SOURCE RECORDS:
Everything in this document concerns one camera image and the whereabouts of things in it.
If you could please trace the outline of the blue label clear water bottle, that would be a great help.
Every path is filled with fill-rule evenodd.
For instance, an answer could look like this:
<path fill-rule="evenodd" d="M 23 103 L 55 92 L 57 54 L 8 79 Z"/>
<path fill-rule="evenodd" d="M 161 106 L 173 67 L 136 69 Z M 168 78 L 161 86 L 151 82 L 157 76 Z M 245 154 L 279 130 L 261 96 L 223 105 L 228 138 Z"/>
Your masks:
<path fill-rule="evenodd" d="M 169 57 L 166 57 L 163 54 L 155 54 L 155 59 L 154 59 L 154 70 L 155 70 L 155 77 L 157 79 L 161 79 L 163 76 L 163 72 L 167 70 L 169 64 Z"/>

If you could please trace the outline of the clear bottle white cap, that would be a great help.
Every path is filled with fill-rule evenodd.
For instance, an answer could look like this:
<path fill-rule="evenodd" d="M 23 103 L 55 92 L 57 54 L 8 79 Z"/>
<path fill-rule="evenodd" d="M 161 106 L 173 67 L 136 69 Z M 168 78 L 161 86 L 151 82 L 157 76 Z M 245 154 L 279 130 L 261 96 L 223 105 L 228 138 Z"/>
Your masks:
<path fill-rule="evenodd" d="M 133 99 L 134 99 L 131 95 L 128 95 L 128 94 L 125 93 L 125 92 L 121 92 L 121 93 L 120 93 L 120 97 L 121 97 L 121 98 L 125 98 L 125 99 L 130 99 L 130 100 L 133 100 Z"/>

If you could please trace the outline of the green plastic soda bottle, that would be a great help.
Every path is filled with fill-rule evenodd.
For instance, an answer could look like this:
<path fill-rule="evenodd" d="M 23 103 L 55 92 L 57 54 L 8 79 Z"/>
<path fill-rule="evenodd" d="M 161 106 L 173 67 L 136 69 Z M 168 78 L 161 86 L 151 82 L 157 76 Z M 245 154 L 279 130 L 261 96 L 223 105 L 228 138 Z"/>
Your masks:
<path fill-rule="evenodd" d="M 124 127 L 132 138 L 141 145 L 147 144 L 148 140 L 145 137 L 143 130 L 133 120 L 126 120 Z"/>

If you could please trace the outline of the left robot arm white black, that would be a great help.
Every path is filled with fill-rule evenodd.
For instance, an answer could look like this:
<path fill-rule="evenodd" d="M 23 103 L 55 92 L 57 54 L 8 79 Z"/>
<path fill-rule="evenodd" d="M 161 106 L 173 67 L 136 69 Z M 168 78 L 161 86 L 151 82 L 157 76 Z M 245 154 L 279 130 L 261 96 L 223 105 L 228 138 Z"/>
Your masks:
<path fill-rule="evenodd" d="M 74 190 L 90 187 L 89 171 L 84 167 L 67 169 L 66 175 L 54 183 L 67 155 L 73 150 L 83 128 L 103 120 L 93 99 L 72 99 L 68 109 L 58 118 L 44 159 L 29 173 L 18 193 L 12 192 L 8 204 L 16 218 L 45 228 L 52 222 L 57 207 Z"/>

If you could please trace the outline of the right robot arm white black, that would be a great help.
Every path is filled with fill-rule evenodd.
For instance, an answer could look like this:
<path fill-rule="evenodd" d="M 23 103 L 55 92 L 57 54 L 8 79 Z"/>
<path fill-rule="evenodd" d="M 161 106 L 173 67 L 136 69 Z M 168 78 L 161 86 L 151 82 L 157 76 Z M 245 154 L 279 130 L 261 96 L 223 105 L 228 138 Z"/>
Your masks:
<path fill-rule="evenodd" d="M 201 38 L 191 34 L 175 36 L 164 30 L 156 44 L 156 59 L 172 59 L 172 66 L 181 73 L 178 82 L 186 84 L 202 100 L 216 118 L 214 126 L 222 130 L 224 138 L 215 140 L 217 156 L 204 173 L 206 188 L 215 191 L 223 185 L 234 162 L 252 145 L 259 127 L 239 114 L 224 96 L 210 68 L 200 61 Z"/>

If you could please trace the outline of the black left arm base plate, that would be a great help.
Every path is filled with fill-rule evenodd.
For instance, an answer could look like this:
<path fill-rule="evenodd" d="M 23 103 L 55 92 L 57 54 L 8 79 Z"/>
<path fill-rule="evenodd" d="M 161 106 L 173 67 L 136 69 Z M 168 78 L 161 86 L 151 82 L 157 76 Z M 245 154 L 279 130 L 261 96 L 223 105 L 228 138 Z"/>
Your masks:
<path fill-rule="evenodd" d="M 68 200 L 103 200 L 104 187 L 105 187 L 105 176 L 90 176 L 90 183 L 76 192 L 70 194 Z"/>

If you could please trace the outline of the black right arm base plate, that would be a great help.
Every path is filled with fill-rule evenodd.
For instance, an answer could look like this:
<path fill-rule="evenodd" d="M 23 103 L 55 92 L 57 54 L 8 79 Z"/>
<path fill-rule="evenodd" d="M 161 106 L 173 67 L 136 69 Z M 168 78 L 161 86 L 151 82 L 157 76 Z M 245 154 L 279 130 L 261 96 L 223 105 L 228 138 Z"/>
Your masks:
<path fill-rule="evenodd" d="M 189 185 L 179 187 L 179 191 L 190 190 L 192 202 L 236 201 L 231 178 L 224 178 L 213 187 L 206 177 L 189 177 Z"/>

EXERCISE DETAILS: Please write out exactly the lines from the start of the data through the line that contains "If you could please trace the outline of the clear", both ends included, and nothing else.

RESPONSE BELOW:
Everything in this document concerns one camera image and the whereabouts of things in it.
If you could please trace the outline of the blue label clear water bottle, that would be a great help.
Every path is filled with fill-rule evenodd.
For instance, an answer could look like this:
<path fill-rule="evenodd" d="M 23 103 L 55 92 L 57 54 L 8 79 Z"/>
<path fill-rule="evenodd" d="M 161 106 L 173 67 L 136 69 Z M 168 78 L 161 86 L 151 82 L 157 76 Z M 245 154 L 279 130 L 261 96 L 223 105 L 228 138 Z"/>
Your masks:
<path fill-rule="evenodd" d="M 169 57 L 166 57 L 163 54 L 155 54 L 155 59 L 154 59 L 154 70 L 155 70 L 155 77 L 157 79 L 161 79 L 163 76 L 163 72 L 167 70 L 169 64 Z"/>

If you could please trace the outline of the clear bottle white cap, that would be a great help.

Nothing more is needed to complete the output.